All sorts of weather records were set in 2023 and pretty much none of them were good news. Among the most painful was that the U.S. suffered a record 25 weather- and climate-related disasters that caused more than a billion dollars in damage.
The increasing accumulation of greenhouse gases in the atmosphere has increased the frequency, intensity, and danger of extreme weather events of all types including hurricanes, severe storms, heavy rainfall, flooding, wildfire, extreme heat, and drought.
Between 1980 and 2022, the U.S. averaged eight billion-dollar weather disasters each year, according to data from the National Oceanic and Atmospheric Administration. Between 2018 and 2022, the average was 18 such disasters each year. Last year, it was a record 25, three more than the previous record set in 2020.

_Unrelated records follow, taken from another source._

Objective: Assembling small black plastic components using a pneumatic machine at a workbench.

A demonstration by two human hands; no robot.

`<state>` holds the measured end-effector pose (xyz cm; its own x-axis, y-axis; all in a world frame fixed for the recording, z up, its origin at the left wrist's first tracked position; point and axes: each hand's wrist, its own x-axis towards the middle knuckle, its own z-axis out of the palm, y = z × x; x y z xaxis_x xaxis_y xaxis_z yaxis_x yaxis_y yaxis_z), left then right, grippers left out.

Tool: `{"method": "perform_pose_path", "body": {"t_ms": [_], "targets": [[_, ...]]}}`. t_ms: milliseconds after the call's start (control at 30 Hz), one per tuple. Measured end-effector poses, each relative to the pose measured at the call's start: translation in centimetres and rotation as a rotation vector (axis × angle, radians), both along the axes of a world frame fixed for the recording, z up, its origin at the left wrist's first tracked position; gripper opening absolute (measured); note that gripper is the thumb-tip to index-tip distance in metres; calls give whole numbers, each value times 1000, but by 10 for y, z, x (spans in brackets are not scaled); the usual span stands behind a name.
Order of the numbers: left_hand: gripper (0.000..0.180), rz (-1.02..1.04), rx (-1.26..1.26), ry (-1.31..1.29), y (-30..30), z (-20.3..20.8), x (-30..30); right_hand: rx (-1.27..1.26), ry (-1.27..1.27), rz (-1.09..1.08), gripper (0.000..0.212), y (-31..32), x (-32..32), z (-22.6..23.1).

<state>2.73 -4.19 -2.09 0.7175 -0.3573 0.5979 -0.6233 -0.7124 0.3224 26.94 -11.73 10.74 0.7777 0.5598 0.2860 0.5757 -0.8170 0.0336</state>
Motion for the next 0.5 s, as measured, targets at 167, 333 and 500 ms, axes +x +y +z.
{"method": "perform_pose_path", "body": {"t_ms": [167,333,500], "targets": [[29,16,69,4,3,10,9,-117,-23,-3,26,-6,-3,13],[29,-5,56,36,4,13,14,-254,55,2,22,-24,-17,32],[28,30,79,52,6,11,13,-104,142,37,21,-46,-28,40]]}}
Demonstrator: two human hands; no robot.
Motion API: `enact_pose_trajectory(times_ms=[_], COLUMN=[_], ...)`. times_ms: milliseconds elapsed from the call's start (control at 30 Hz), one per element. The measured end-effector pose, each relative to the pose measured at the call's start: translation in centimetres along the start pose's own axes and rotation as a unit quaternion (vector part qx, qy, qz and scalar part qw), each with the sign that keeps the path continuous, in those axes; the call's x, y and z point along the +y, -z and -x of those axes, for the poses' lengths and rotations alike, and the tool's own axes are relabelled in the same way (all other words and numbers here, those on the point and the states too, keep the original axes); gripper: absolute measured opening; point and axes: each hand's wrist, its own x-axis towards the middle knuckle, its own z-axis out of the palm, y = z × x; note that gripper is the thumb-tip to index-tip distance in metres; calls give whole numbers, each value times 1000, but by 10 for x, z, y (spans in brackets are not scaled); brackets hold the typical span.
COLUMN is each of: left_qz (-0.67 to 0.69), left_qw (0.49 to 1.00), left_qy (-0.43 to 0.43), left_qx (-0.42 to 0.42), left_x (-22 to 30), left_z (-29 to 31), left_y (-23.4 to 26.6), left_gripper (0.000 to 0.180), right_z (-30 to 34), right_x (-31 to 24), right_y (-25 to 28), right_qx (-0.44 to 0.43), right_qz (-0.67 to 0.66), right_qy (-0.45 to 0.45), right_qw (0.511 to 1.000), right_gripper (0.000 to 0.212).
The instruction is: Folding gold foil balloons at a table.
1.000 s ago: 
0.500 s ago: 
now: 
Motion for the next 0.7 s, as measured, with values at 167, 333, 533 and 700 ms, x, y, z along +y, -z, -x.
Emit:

The onslaught of weather disasters has put considerable pressure on disaster relief and emergency services of all kinds. It seems like there are catastrophic events happening all the time; and in fact, there are. The average time between billion-dollar disasters has dramatically shrunk. In the 1980s, there was an average of 82 days between them. Between 2018 and 2022, the lull between billion-dollar disasters dropped to an average of just 18 days. For the first eleven months of 2023, the average time between billion-dollar weather disasters was just 10 days.
The global average temperature in 2023 was 1.4 degrees Celsius above the pre-industrial average and the effects have been increasingly dramatic. We can expect that the impacts will worsen with every bit of additional warming. There is no time to waste in taking climate action.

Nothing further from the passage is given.